# How to complete this task:
Please give the listing again in its entirety, exactly as written.

# Given material:
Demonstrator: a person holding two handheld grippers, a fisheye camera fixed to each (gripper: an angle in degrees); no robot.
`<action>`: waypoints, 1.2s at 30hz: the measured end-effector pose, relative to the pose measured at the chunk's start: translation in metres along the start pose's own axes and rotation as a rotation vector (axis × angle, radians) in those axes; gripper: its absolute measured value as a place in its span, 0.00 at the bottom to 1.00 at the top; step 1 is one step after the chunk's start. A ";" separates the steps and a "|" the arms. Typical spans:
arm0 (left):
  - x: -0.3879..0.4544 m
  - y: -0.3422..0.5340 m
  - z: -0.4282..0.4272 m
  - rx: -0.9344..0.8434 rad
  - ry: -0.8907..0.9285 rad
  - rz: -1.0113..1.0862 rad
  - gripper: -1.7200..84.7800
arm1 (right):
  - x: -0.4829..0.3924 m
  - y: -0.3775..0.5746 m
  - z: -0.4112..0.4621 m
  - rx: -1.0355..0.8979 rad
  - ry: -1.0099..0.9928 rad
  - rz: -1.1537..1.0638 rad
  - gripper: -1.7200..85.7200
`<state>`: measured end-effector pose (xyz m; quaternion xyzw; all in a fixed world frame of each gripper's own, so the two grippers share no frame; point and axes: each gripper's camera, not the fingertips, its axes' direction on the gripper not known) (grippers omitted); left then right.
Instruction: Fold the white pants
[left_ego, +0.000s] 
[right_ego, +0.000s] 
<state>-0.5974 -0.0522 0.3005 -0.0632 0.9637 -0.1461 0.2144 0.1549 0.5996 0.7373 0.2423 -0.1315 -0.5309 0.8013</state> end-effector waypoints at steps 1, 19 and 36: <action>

# Solution:
Demonstrator: a person holding two handheld grippers, a fisheye camera fixed to each (gripper: an angle in degrees); no robot.
`<action>`: waypoints, 1.2s at 30hz: the measured end-effector pose, relative to the pose measured at the chunk's start: translation in metres along the start pose's own axes and rotation as a rotation vector (axis × angle, radians) in those axes; gripper: its absolute measured value as a place in its span, 0.00 at the bottom to 1.00 at the top; step 1 is one step after the chunk's start. A ";" separates the steps and a "|" the arms. Typical spans:
arm0 (left):
  - x: -0.3879..0.4544 m
  - y: -0.3422..0.5340 m
  - z: -0.4282..0.4272 m
  - rx: -0.9344..0.8434 rad
  - ry: -0.8907..0.9285 rad
  - rz: -1.0113..1.0862 rad
  - gripper: -1.7200..84.7800
arm1 (right):
  - x: -0.4829..0.3924 m
  - y: -0.3775..0.5746 m
  - z: -0.4112..0.4621 m
  - rx: -1.0355..0.8979 rad
  - ry: -1.0099..0.9928 rad
  - rz: -1.1537..1.0638 rad
  - gripper: -1.7200..85.7200
`<state>`: measured end-effector pose (xyz m; quaternion xyzw; all in a fixed world frame of each gripper's own, so the two grippers share no frame; point and axes: each gripper's camera, not the fingertips, its axes' direction on the gripper not known) (grippers omitted); left then right.
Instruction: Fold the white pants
[left_ego, +0.000s] 
[right_ego, +0.000s] 
<state>-0.5974 -0.0522 0.3005 -0.0632 0.9637 -0.1461 0.2144 0.1549 0.5996 0.7373 0.2423 -0.1315 -0.5309 0.8013</state> end-effector waypoints at steps 1, 19 and 36: <action>

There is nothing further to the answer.